Regional alterations of repolarizing K+ currents among the left ventricular free wall of rats with ascending aortic stenosis

1 The effect of cardiac hypertrophy on electrocardiogram (ECG), action potential duration (APD) and repolarizing K+ currents was investigated in epicardial, midmyocardial and endocardial myocytes isolated from the rat left ventricular free wall. 2 Cardiac hypertrophy was induced by stenosis of the ascending aorta (AS), which led to an increased pressure load (+85 ± 10 mm) of the left ventricle; sham‐operated animals served as controls. 3 In ECG recordings from AS rats, the QTc interval was prolonged and the main vectors of the QRS complex and the T‐wave pointed in opposite directions, indicating an abnormal sequence of repolarization. 4 APD and K+ currents were recorded using the whole‐cell patch‐clamp technique.
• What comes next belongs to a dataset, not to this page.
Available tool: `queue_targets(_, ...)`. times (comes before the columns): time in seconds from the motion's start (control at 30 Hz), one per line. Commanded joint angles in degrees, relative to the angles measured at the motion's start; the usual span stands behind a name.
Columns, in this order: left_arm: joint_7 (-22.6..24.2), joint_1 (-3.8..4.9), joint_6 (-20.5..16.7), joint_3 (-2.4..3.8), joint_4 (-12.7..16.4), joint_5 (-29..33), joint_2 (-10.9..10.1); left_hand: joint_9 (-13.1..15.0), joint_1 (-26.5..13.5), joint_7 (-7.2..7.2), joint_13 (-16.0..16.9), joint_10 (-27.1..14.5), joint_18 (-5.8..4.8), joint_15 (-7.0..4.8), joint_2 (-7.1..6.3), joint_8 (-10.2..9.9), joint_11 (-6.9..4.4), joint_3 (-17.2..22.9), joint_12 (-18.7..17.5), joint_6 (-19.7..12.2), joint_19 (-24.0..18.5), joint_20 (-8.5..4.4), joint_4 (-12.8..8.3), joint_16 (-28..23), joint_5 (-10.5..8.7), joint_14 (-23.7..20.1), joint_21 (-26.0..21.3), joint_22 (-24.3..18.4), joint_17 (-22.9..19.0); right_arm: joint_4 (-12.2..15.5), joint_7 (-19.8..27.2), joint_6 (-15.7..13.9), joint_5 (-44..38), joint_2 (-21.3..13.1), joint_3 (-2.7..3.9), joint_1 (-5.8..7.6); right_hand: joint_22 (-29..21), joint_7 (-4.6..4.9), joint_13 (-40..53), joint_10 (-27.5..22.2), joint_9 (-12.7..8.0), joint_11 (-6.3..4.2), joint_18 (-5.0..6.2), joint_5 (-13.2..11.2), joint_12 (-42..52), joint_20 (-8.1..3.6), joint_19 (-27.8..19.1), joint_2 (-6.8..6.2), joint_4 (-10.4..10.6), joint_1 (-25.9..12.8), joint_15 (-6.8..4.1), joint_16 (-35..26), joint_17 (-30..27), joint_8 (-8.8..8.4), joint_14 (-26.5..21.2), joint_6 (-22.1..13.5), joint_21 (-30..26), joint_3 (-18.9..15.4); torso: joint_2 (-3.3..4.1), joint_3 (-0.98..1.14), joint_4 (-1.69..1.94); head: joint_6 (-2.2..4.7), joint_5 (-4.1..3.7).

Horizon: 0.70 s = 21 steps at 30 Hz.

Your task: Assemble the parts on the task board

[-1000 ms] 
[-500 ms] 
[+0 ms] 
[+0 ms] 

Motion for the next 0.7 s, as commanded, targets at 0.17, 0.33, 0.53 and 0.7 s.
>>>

In the AS group, APD90 (90 % repolarization) was significantly prolonged in epicardial and midmyocardial, but not endocardial myocytes. 5 Corresponding to the increase in APD, the magnitude of the transient outward K+ current (Ito1) was significantly smaller (‐30 %) in epicardial and midmyocardial, but not endocardial myocytes. 6 Inactivation and steady‐state inactivation of Ito1 were not affected by hypertrophy. Recovery from inactivation was slightly prolonged in endocardial myocytes from AS rats. 7 No differences in delayed rectifier currents (IK) or inwardly rectifying K+ currents (IK1) were detected between myocytes of the three regions of sham‐operated or AS animals. However, both currents were reduced by AS. 8 The present data show that cardiac hypertrophy caused by pressure overload leads to an increase in APD and a decrease in Ito1 primarily in epicardial and midmyocardial myocytes, which implies a major role of alterations in Ito1 for the reduced gradient in APD. The effects of AS on IK1 and IK may slightly counteract the decrease in APD gradient. The observed changes in APD and underlying ionic currents could well explain the alterations in repolarization observed in the ECG induced by cardiac hypertrophy.